What you will do: Exactly those lines running from the one containing "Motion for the" to the end of the material are to be printed, and no others.
=-=-=
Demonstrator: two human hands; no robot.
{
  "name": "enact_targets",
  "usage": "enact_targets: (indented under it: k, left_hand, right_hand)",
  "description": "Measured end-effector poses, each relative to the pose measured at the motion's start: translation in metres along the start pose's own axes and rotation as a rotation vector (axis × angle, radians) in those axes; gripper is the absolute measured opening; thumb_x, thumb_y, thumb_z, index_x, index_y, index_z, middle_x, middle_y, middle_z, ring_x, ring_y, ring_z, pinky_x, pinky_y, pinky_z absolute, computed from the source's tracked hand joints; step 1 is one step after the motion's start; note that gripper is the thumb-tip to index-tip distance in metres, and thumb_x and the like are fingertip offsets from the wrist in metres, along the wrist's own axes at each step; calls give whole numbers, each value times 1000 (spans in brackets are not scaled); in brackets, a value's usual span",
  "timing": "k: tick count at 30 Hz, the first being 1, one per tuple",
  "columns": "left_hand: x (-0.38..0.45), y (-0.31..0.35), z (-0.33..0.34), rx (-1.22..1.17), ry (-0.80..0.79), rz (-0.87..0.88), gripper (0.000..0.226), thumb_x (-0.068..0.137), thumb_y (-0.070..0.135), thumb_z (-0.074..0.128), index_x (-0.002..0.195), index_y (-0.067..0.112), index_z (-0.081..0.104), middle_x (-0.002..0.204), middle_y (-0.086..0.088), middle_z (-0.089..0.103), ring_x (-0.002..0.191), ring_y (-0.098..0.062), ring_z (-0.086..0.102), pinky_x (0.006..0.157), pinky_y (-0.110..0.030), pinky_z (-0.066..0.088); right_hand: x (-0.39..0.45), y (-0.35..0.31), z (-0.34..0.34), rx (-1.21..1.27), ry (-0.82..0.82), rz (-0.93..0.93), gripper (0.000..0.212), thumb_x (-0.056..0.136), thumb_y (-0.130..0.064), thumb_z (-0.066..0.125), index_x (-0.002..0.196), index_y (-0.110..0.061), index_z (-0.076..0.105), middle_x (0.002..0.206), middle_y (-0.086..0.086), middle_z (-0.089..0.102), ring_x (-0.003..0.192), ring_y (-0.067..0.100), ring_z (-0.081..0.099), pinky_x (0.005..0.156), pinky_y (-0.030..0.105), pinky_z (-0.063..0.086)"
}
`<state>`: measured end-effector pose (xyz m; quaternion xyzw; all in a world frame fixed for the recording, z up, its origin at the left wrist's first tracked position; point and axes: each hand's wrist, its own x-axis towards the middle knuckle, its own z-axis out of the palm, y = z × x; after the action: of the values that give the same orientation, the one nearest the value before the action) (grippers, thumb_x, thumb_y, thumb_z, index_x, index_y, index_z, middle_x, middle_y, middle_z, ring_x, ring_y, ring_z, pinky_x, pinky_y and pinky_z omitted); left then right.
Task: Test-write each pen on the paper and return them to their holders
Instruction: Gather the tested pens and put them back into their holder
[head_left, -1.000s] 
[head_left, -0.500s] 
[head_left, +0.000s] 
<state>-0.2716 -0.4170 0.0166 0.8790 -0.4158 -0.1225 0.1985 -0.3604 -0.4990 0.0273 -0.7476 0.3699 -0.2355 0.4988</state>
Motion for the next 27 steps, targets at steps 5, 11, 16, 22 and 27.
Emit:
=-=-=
Exercise result:
Motion for the next 27 steps, targets at steps 5, 11, 16, 22 and 27.
Emit:

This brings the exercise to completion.